Life or death plea over breast cancer drug

Cancer patient Samantha Davison fears current drug treatment will not extend her life. Picture: Lisa Ferguson
Cancer patient Samantha Davison fears current drug treatment will not extend her life. Picture: Lisa Ferguson
Share this article
0
Have your say

Experts, patients and ­campaigners have made a ­last-minute plea for Scotland’s health bosses to approve a new drug for treating advanced breast cancer that extends a patient’s life by an average six months.

The Scottish Medicines Consortium (SMC) has heard evidence from clinical trials that showed Kadcyla has marked benefits for women with incurable breast cancer and will 
tomorrow rule on whether to ­approve the drug for use on the NHS in Scotland.

Studies have shown the drug extends life expectancy of women in the late stages of a type of breast cancer, known as HER-2 positive, by an ­average of six months compared with other treatments.

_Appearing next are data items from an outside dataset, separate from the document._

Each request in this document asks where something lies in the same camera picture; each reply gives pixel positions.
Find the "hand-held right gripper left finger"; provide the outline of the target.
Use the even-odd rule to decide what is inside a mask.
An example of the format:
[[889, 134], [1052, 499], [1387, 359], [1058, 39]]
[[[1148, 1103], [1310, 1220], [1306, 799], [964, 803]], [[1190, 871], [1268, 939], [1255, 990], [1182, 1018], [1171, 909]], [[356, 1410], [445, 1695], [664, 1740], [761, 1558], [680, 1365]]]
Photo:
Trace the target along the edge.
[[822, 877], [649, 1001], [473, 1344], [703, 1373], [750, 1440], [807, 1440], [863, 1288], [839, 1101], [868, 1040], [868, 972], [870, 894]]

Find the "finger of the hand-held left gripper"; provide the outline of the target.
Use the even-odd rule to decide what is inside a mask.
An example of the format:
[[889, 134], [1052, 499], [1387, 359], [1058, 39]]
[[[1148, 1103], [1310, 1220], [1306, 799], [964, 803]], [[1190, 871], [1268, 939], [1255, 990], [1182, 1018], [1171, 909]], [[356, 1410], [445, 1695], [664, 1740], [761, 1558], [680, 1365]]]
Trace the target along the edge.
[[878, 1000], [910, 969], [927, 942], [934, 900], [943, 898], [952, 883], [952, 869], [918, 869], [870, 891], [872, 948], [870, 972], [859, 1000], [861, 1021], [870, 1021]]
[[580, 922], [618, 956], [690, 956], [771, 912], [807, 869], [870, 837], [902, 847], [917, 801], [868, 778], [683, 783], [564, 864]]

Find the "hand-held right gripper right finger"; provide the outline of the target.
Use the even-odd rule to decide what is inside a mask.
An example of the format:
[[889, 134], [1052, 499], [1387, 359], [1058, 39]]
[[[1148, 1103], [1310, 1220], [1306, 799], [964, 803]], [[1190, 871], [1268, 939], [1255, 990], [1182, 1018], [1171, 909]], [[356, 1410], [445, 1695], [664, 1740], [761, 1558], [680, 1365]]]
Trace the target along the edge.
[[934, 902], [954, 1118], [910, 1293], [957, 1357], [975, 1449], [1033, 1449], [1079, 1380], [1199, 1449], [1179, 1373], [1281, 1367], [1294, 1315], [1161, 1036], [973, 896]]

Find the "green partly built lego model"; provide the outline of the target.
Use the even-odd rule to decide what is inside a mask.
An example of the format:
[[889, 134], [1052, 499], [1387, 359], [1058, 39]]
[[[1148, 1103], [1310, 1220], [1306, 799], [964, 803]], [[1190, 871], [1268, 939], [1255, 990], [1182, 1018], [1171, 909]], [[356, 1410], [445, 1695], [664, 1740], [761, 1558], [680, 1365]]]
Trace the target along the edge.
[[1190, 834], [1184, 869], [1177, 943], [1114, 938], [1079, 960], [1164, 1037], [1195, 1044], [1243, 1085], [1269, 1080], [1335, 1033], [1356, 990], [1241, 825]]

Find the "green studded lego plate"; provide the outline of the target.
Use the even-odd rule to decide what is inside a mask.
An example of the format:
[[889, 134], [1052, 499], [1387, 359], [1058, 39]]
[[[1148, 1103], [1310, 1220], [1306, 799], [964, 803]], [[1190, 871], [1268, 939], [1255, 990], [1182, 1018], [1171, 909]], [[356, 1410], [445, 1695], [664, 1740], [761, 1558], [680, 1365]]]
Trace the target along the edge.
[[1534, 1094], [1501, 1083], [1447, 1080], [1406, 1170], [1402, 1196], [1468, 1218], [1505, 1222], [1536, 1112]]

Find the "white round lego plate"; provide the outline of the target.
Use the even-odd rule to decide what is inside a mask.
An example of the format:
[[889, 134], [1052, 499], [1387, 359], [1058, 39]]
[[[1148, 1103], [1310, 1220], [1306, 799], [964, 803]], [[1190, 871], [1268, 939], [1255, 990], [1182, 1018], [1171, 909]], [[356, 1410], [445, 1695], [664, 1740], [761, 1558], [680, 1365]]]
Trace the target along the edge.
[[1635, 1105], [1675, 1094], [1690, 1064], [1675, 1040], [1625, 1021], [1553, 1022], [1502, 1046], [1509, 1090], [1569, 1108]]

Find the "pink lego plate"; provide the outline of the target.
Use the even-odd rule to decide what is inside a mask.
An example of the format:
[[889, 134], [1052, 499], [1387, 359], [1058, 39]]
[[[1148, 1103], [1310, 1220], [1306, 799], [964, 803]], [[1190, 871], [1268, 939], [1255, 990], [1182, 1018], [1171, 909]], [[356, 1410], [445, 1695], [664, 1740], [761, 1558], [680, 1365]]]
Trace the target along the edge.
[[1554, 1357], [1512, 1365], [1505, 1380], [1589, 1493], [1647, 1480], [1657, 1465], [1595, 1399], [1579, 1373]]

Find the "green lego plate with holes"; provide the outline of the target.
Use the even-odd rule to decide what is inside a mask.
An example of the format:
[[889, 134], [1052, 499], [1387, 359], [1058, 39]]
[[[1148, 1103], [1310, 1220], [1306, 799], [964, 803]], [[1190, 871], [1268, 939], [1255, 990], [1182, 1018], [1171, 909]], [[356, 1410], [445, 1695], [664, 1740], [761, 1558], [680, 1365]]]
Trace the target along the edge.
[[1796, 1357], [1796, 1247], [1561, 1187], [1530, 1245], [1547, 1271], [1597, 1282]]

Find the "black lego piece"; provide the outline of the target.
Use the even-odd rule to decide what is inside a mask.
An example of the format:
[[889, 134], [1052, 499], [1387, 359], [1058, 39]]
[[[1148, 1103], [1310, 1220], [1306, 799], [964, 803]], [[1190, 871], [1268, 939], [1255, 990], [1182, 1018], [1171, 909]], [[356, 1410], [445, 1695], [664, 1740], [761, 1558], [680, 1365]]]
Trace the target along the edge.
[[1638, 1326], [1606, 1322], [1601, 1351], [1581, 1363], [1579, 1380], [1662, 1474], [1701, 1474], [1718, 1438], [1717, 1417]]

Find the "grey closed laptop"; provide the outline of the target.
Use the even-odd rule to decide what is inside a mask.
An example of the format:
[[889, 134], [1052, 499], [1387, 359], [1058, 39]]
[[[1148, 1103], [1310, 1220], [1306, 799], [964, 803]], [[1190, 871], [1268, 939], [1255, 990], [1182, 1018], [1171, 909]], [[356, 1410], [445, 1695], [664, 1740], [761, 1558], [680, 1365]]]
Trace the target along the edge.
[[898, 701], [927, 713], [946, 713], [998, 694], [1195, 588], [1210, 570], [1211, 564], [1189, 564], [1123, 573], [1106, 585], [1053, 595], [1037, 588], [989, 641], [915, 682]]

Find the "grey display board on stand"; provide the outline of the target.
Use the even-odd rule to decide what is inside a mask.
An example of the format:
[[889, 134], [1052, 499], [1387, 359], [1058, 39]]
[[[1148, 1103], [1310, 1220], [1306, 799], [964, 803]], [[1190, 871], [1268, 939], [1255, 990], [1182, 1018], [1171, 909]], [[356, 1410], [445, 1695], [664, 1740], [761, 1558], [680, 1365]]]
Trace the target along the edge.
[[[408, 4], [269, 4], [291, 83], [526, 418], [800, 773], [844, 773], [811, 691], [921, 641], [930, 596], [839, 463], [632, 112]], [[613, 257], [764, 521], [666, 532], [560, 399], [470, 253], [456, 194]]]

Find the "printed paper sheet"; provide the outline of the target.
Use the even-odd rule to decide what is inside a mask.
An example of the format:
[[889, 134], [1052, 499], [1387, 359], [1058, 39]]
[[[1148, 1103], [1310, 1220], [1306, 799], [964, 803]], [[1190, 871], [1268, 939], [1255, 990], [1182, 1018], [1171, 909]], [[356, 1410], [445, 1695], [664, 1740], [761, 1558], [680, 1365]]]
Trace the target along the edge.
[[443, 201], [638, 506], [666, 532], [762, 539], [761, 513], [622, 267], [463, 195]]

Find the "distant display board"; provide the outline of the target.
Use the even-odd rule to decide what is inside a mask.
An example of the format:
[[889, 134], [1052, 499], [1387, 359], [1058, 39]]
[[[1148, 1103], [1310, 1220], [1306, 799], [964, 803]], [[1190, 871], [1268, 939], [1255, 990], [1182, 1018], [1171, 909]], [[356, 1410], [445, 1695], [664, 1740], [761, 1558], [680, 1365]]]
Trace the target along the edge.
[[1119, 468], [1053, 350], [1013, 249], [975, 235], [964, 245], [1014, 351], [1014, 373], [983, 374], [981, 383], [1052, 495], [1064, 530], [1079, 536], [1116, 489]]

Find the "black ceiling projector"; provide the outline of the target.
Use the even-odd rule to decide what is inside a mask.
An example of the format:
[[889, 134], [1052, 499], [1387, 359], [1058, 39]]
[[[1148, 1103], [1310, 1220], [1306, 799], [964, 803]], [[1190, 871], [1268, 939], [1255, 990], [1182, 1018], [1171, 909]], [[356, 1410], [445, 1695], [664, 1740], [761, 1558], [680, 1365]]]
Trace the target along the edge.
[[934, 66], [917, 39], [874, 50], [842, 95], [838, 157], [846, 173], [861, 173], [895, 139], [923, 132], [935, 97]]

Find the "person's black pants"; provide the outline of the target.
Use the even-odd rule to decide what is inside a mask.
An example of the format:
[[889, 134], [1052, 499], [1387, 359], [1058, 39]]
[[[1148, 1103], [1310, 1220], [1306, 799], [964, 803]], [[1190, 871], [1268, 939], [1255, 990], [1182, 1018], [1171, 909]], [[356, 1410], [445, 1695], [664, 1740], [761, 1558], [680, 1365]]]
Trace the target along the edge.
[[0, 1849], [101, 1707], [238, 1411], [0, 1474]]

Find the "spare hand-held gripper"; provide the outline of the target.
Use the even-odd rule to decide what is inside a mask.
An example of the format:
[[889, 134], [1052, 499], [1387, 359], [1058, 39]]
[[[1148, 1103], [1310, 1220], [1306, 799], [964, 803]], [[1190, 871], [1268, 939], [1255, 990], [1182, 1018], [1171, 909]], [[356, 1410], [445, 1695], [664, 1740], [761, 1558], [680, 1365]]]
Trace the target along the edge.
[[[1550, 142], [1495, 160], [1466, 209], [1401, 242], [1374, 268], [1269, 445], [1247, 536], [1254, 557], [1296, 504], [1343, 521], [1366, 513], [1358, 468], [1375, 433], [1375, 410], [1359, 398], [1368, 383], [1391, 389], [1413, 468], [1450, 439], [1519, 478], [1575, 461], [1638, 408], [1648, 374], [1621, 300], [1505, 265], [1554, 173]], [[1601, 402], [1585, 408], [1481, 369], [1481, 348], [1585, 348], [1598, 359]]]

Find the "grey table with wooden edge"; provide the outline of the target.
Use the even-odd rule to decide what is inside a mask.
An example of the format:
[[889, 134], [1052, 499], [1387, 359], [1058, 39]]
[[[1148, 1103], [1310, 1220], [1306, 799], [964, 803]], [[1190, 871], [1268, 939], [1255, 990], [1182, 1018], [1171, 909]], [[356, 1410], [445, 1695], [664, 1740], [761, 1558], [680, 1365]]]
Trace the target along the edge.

Some doctors and patients have reported life expectancy extending much longer, in some cases up to two years. It was also found to improve quality of life with fewer side effects than other treatments.

But concerns have been raised over its high cost, around £110,000 per patient a year.

If approved Kadcyla would cost the NHS in Scotland £1.82 million in its first year, rising to £4.98m after five years. Use of the drug has already been rejected by NHS watchdogs in England.

Now doctors, health ­campaigners and patients are calling for a compromise to be reached so the drug, a targeted therapy that attacks cancer with a direct dose of chemotherapy while leaving healthy cells untouched, can become a new tool in the fight against the killer disease.

More than 4,500 women are diagnosed with breast cancer in Scotland each year, with around 1,000 dying from the disease annually. It is the most commonly diagnosed cancer in women in Scotland.

Samantha Davison, a 47-year-old mother of two from Dunfermline, said getting the drug was the lifeline for which she had hoped.

She was diagnosed with a primary cancer in 2005 and underwent a lumpectomy. She then endured five months of gruelling chemotherapy followed by intensive radiation treatment.

She was clear of the disease for four years before a new lump was discovered. Tests showed her condition had progressed and was incurable.

Davison has been taking Herceptin, a highly rated drug that was finally approved for NHS use after a similar controversy over cost versus prog­nosis, and is so far responding well.

However, doctors have warned her the disease may become resistant any day, rendering the treatment useless. Kadcyla was that option.

Commenting on fear the SMC would reject use of the drug, she said: “It denies me hope.

“I have a life to live. I have a life worth living. I have a family. I want to stay around as long as possible, and to prolong my life might give me a better chance of maybe benefitting later down the line if a potential cure comes out.

“Herceptin has kept me going for the past five years. If Kadcyla could do the same, who knows, in a little more time, something else brilliant could come out that could just keep me going again. It’s just having that hope.”

James Jopling, director for Scotland at the charity Breakthrough Breast Cancer, said: “Kadcyla is a very effective treatment option for women with a particular type of ­secondary breast cancer who have stopped responding to previous treatments.

“It has the potential to ­provide them not only with six months or more additional time, but importantly, quality time to spend with their friends and families.

“At this stage we have done all we can to argue the case for Kadcyla to be ­approved and can only hope that both the SMC and the drug company have done the same in order to push this ­impressive drug through the system for those that desperately need it.

“We want to see every cancer patient have access to the 
best available treatments. We urgently need to change the way the system works so that breast cancer patients right across the UK get the drugs they need at prices the NHS is able to pay.”

Rejection by the SMC will leave patients with unanswered questions, according to David Cameron, professor of oncology at the University of Edinburgh and director of cancer services for NHS Lothian.

He said: “The drug lets ­patients get on with their lives and that is what they and we want. We are all on tenterhooks because we would like to be able to give the patients the drug but we know the healthcare economy is struggling. The difficulty patients will face if the answer is no is that they will not know why.”

In 2006 the UK Court of 
Appeal decided that a breast cancer patient should receive the drug Herceptin after a long-running legal fight.

The decision had widespread implications for other cancer patients who were able to receive the drug said to halve the chances of the ­aggressive HER-2 form of breast cancer returning.

It targets the HER-2 protein, which can fuel the growth of breast tumours. Herceptin prevents this happening. Around a fifth of breast cancers are HER-2 positive.